WHAT YOU NEED TO DO:
Below is a set of records. Repeat them verbatim without the pictures.

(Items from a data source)
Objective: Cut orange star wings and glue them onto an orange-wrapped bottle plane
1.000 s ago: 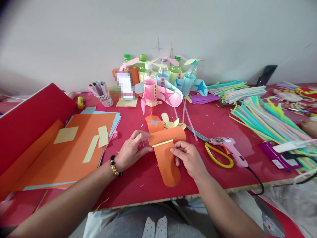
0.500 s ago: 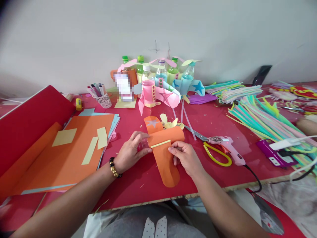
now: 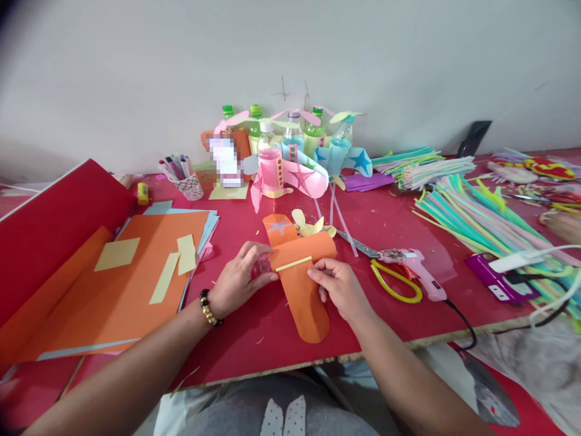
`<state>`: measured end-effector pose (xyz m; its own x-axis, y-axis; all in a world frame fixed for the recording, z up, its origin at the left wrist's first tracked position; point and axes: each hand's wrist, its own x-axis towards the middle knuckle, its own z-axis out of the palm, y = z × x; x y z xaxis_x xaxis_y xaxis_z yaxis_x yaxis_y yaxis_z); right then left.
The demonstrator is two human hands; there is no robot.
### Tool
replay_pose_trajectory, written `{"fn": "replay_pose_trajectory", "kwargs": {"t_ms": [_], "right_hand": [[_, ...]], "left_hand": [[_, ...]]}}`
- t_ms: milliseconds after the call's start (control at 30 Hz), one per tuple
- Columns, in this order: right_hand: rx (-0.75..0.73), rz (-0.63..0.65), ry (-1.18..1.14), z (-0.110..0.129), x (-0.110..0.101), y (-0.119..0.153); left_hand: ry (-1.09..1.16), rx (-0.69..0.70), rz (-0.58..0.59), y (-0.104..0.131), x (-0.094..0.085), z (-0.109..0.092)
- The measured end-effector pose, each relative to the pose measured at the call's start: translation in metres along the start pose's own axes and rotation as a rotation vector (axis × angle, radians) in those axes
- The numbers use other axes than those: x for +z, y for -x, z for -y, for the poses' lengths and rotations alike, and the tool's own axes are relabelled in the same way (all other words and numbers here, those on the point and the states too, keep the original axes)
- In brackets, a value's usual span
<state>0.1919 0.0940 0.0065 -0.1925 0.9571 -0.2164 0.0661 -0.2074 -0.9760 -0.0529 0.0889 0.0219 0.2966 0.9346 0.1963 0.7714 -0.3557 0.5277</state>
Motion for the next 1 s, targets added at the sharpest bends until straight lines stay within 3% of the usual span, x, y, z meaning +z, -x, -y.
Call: {"fn": "replay_pose_trajectory", "kwargs": {"t_ms": [167,300,367,533,633,733,833,1000], "right_hand": [[-0.067,-0.046,-0.052,0.007,-0.011,0.008],[-0.209,-0.089,0.190,0.028,-0.020,0.025],[-0.369,-0.113,0.414,0.044,-0.022,0.036],[-0.970,-0.204,0.951,0.073,-0.019,0.055],[-1.158,-0.186,1.136,0.072,-0.015,0.055],[-1.211,-0.158,1.243,0.065,-0.011,0.054],[-1.174,-0.132,1.305,0.065,-0.008,0.057],[-1.027,0.026,1.466,0.090,-0.003,0.064]], "left_hand": [[0.026,0.007,-0.010,0.001,0.001,0.002],[0.040,0.008,-0.018,0.001,0.000,0.002],[0.034,0.004,-0.014,0.001,0.000,0.002],[0.016,-0.007,-0.005,0.001,0.001,0.001],[0.019,-0.012,-0.011,0.001,0.001,0.001],[0.027,-0.017,-0.022,0.001,0.002,-0.001],[0.020,-0.030,-0.030,0.002,0.003,-0.001],[-0.020,0.033,-0.131,0.003,0.004,0.000]]}}
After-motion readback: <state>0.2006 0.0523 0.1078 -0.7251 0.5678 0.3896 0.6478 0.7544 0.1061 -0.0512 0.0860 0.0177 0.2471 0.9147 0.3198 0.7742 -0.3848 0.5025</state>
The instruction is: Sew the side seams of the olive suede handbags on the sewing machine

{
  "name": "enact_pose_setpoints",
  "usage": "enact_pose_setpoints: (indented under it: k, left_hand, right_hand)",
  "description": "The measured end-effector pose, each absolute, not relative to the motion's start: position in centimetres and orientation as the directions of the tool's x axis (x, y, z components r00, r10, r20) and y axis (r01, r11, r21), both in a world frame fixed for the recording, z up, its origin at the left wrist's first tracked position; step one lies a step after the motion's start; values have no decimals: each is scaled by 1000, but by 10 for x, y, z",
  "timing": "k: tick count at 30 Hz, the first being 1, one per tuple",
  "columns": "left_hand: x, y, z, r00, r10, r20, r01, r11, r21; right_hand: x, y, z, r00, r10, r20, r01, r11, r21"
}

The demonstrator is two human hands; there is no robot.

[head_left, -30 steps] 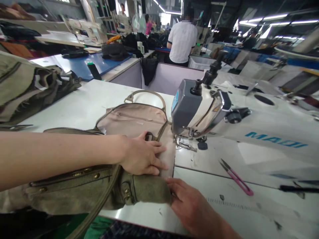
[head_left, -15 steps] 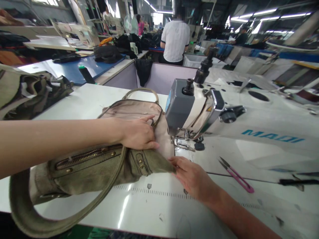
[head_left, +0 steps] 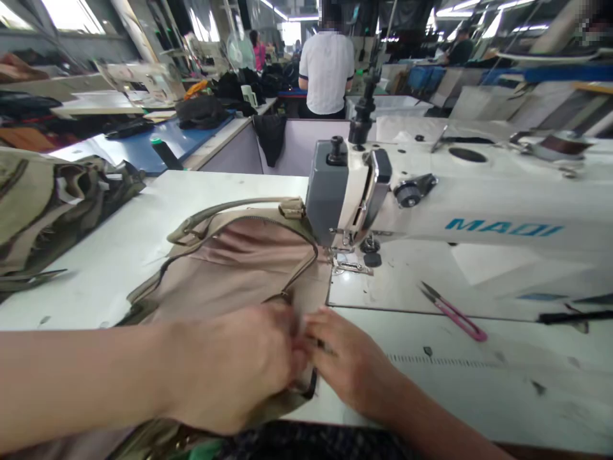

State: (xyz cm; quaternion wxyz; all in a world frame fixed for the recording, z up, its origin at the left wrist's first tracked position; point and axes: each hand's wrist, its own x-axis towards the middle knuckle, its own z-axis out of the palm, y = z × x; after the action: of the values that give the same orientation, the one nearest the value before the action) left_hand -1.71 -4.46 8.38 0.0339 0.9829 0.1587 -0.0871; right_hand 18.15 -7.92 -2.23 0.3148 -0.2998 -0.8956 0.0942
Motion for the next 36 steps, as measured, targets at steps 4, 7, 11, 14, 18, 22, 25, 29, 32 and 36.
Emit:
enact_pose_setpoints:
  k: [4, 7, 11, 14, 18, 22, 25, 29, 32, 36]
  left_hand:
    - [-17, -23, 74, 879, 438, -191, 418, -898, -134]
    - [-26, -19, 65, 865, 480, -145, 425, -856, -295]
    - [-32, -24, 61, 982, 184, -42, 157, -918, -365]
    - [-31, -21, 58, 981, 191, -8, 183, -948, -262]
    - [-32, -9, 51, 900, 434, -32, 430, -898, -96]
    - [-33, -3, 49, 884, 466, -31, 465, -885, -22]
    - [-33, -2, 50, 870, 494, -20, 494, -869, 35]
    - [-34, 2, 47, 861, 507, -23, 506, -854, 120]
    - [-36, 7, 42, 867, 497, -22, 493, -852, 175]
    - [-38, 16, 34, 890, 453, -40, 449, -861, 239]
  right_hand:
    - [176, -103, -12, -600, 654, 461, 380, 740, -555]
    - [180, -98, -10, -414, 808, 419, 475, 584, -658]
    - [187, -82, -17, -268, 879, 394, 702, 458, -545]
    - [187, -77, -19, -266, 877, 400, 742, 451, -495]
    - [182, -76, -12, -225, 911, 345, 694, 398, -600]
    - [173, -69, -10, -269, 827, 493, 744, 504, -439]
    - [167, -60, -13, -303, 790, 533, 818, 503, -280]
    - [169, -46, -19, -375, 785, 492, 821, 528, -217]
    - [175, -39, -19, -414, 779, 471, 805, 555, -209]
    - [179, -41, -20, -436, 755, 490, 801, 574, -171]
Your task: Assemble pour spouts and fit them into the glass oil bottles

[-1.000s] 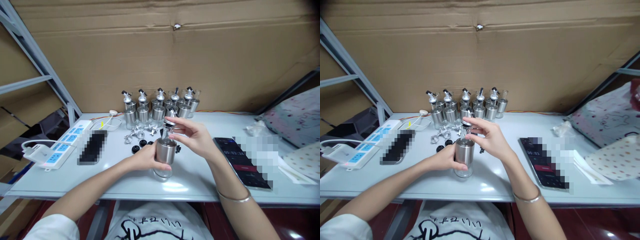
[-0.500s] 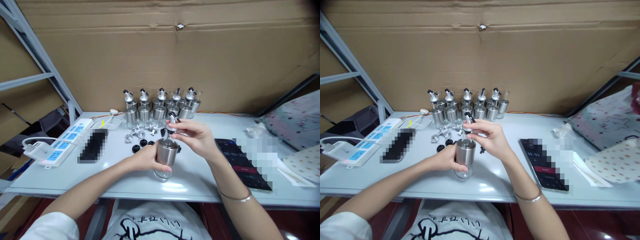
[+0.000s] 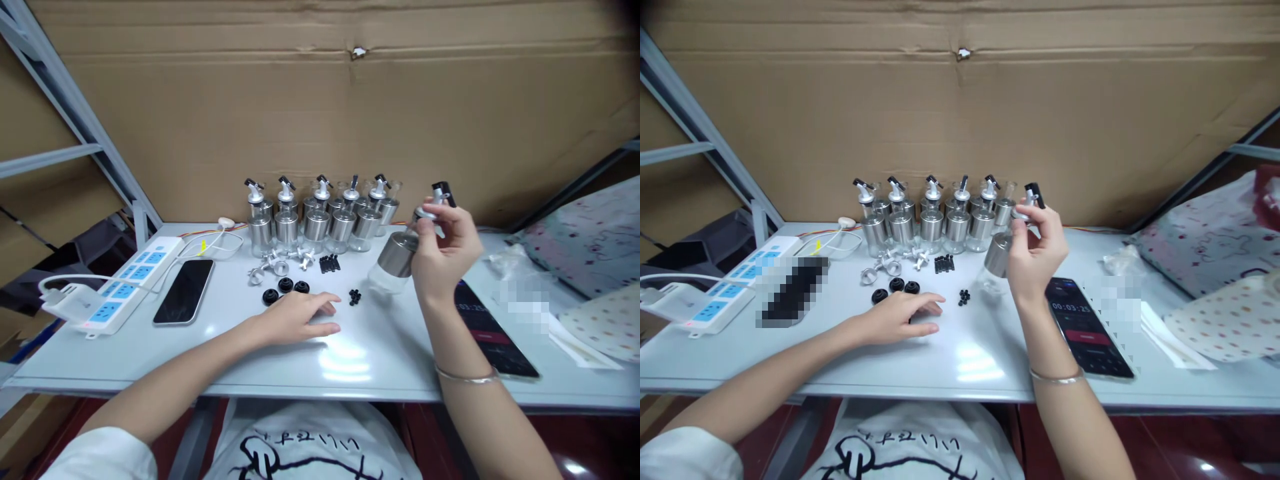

ANSWER BOX:
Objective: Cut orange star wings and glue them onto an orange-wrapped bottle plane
1.000 s ago: 
0.500 s ago: 
now: 
`<state>`: measured end-effector pose (xyz m; its own x-axis, y-axis; all in a world frame fixed for the recording, z up, its origin at the left wrist's first tracked position; point and axes: each hand's wrist, its own x-axis towards the middle knuckle, its own z-axis out of the palm, y = z × x; x y z xaxis_x xaxis_y xaxis_z yaxis_x yaxis_y yaxis_z); right then left.
The demonstrator is two human hands; there is no robot.
### Tool
replay_pose_trajectory, written `{"fn": "replay_pose_trajectory", "kwargs": {"t_ms": [_], "right_hand": [[_, ...]], "left_hand": [[_, ...]]}}`
- t_ms: milliseconds after the call's start (control at 30 Hz), one per tuple
- Columns, in this order: right_hand: rx (-0.75..0.73), rz (-0.63..0.65), ry (-1.18..1.14), z (-0.110..0.129), x (-0.110..0.101), y (-0.119..0.153); left_hand: ry (-1.09..1.16), rx (-0.69..0.70), rz (-0.58..0.59), y (-0.104..0.131), x (-0.094..0.085), z (-0.109..0.092)
- The measured end-effector pose, each relative to the pose measured at the call's start: translation in metres along the start pose's own axes and rotation as a rotation vector (axis × angle, radians) in those axes
- The numbers use other axes than those: x for +z, y for -x, z for -y, for the poses' lengths and rotations alike, and the tool's own axes are relabelled in the same way (all other words and numbers here, those on the point and the states too, keep the original axes)
- In brackets, a value's usual span
<state>0.1919 0.0940 0.0065 -0.1925 0.9571 -0.2164 0.0661 -0.2074 -0.9760 -0.0529 0.0889 0.0219 0.2966 0.9346 0.1963 0.7714 -0.3557 0.5277</state>
Motion for the next 1 s, targets added at the sharpest bends until straight lines stay within 3% of the usual span, x, y, z meaning +z, -x, -y.
Call: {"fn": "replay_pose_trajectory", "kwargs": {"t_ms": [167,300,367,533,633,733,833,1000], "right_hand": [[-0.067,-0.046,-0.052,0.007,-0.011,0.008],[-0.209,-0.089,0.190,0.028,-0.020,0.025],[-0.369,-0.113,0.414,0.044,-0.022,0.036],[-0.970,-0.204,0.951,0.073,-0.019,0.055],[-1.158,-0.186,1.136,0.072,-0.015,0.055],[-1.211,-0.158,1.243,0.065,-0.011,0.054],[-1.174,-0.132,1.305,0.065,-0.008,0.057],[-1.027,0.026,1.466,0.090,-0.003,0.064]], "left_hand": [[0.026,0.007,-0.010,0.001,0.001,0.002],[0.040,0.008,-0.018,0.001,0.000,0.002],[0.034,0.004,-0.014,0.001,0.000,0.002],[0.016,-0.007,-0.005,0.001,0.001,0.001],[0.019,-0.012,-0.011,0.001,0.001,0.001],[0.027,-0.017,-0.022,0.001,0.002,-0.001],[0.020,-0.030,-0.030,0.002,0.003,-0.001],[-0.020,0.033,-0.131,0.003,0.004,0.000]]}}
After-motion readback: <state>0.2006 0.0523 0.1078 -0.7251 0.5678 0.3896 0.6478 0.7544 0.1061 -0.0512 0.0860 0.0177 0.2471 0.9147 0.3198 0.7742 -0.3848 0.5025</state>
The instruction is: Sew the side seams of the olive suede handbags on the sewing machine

{
  "name": "enact_pose_setpoints",
  "usage": "enact_pose_setpoints: (indented under it: k, left_hand, right_hand)",
  "description": "The measured end-effector pose, each absolute, not relative to the motion's start: position in centimetres and orientation as the directions of the tool's x axis (x, y, z components r00, r10, r20) and y axis (r01, r11, r21), both in a world frame fixed for the recording, z up, its origin at the left wrist's first tracked position; step one lies a step after the motion's start; values have no decimals: each is scaled by 1000, but by 10 for x, y, z",
  "timing": "k: tick count at 30 Hz, the first being 1, one per tuple",
  "columns": "left_hand: x, y, z, r00, r10, r20, r01, r11, r21; right_hand: x, y, z, r00, r10, r20, r01, r11, r21"
}

The demonstrator is two human hands; there is no robot.

[head_left, -30 steps] 
[head_left, -15 steps] 
[head_left, +0 steps] 

State: (xyz cm; quaternion wxyz; all in a world frame fixed for the recording, z up, its origin at the left wrist's first tracked position; point and axes: each hand's wrist, its own x-axis towards the middle knuckle, its own z-axis out of the palm, y = z × x; after the action: of the values that give the same orientation, the one nearest the value before the action) left_hand -1.71 -4.46 8.38 0.0339 0.9829 0.1587 -0.0871; right_hand 18.15 -7.92 -2.23 0.3148 -0.2998 -0.8956 0.0942
Motion for the next 36 steps, as measured, targets at steps 4, 7, 11, 14, 18, 22, 25, 29, 32 and 36.
Emit:
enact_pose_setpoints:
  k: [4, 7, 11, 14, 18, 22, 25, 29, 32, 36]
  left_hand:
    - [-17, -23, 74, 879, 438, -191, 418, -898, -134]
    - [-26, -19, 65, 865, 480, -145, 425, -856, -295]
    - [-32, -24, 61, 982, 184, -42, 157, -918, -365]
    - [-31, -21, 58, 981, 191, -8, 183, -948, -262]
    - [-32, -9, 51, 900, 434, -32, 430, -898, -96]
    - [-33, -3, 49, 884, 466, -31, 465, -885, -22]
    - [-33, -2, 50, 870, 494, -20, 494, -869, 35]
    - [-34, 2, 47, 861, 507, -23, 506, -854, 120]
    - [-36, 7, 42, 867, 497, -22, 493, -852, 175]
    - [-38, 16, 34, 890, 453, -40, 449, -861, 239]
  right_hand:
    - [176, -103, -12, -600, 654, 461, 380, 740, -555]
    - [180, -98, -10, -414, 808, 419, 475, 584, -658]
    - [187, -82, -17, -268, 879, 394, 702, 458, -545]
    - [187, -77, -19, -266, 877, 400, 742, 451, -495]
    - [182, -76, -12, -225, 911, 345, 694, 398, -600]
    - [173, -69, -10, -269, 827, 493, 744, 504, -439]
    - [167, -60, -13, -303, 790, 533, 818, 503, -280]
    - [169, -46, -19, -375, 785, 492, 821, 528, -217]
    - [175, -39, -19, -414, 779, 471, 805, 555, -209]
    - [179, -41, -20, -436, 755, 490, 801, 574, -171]
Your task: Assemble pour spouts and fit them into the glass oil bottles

[-1.000s] 
[-0.500s] 
[+0.000s] 

No more output is required for the exercise.